A friend asked me if I could turn a damaged samsung LED TV into a coffee table, so I created this project. The TV was damaged in the Christchurch Earthquake a year or so ago, but only the front LCD panel was damaged. The backlight was still intact, so the TV made a really nice coffee table!


The first task was to disassemble the panel, which wasn’t too hard to do. The circuitry was separated into the Power Supply and Computer board, and it turns out the Computer board isn’t necessary to control the backlight.

Disassembled panelDisassembled panel

The next thing to do was to figure out how to control the backlight. After some experimentation shorting out various wires, I figured out how to turn on the PSU and LEDs.

It turns out the backlight is separated into 4 rows of LEDs, and I realised I could make some really cool patterns! You can see two of the rows active in one of the photos above.

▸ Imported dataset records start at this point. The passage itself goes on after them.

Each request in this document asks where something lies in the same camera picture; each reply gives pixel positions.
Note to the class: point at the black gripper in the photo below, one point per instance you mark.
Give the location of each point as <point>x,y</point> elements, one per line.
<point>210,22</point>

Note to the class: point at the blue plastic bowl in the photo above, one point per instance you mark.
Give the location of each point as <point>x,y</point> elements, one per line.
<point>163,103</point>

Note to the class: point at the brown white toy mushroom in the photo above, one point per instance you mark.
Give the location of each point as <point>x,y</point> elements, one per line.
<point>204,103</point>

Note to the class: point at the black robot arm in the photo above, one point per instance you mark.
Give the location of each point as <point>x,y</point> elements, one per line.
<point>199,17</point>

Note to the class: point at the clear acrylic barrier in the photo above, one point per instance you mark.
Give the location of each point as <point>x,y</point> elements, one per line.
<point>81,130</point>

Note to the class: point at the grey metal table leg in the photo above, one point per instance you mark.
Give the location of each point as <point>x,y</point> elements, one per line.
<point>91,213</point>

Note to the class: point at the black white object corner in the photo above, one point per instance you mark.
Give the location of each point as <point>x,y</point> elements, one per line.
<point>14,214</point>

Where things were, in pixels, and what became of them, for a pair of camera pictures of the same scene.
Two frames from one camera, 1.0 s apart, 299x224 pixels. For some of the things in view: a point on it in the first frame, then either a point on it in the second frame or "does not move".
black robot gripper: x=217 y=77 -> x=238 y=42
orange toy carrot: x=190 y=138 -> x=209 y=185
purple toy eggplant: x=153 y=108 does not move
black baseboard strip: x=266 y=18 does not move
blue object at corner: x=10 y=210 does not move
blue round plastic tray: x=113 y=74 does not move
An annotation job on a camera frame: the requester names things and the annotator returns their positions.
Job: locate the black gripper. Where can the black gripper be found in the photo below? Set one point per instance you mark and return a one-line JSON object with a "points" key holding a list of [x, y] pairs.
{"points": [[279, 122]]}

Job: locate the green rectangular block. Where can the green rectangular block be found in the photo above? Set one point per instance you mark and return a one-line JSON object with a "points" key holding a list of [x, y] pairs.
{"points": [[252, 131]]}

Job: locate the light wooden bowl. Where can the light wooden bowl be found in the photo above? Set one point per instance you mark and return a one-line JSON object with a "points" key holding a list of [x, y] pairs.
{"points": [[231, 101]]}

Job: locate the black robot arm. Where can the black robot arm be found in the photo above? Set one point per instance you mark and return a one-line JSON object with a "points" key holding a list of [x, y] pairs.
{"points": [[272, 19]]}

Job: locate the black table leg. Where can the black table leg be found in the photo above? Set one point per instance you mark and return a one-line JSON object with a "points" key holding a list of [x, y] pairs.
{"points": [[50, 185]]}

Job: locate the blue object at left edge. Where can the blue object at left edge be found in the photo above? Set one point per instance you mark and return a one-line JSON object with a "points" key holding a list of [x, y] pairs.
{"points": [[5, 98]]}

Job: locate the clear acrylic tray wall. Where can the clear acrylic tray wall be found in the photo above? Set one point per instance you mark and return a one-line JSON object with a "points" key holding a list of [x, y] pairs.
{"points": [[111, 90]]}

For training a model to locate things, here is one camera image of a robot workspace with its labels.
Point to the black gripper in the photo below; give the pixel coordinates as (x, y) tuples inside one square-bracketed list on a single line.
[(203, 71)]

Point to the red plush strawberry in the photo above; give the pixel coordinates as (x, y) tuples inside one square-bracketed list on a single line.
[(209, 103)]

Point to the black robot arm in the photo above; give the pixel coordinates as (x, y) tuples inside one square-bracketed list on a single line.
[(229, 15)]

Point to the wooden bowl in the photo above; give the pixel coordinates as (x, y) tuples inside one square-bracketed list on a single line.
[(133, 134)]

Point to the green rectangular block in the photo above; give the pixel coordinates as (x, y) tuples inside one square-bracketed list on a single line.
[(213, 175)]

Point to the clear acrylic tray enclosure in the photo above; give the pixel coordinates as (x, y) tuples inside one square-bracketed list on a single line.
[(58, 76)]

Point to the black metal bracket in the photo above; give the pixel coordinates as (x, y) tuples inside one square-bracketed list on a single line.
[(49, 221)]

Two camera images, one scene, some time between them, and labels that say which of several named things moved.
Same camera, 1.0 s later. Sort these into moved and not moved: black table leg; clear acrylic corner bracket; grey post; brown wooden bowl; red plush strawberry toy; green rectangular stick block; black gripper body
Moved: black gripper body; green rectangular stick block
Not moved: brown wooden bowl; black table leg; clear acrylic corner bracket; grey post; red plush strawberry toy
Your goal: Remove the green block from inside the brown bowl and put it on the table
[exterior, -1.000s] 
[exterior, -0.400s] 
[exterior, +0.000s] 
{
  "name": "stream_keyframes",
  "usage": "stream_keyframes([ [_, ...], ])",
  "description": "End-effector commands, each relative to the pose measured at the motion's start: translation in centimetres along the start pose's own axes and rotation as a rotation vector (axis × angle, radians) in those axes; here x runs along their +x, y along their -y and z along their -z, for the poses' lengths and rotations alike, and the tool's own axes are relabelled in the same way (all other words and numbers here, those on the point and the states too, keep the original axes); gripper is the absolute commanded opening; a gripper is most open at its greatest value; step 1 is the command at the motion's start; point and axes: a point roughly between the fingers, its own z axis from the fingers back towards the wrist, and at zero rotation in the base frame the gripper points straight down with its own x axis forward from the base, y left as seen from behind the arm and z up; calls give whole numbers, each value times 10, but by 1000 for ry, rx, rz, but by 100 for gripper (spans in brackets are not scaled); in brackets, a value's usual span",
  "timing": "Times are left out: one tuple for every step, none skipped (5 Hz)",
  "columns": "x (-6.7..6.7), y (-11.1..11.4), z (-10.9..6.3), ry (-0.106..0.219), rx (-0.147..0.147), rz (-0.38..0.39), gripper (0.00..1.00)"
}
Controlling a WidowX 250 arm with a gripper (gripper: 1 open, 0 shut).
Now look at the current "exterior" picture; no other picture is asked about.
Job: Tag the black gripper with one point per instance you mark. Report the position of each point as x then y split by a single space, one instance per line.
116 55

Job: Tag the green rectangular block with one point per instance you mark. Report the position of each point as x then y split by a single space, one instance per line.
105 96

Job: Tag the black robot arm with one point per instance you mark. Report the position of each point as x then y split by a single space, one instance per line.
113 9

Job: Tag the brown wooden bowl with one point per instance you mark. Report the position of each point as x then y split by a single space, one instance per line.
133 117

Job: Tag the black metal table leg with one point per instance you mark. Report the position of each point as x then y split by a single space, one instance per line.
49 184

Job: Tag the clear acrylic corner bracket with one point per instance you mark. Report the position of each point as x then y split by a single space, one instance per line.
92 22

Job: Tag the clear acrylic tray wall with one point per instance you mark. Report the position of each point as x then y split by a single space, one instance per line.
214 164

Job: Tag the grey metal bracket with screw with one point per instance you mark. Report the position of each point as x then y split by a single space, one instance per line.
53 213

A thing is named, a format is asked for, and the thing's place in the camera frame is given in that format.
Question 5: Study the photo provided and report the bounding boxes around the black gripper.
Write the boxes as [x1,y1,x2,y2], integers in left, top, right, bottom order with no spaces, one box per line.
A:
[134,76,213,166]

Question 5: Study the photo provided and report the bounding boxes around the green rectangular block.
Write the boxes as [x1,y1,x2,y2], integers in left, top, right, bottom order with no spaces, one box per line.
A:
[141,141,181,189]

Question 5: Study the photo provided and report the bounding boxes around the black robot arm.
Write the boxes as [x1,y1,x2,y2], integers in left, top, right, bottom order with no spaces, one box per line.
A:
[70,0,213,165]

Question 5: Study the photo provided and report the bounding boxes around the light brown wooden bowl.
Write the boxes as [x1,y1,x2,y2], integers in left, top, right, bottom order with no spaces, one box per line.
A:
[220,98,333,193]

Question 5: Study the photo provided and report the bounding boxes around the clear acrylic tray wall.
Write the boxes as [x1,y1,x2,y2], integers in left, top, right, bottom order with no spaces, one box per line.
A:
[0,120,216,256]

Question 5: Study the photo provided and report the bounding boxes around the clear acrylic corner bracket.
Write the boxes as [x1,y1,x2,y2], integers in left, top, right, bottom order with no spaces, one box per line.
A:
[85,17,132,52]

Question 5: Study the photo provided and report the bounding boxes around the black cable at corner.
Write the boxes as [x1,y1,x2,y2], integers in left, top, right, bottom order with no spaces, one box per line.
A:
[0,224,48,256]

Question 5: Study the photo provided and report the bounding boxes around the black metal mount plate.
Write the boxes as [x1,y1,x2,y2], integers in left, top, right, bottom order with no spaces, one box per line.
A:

Once I had figured out how to drive it, I started prototyping a circuit.


I decided to use a dsPIC30F because I had one on hand, and I didn’t want to waste one of my more powerful dsPIC33F chips. The project greatly benefited from the extra power, since it allowed me to have 4x 10 bit PWM channels. (much better than an Arduino!)

Prototype circuitPrototype circuit


The firmware supports 4 animation channels, and a brightness channel. 

To make sure the animations look as smooth as possible, I used gamma correction to make it appear linear, and 10 bit PWM to give the widest dynamic range possible.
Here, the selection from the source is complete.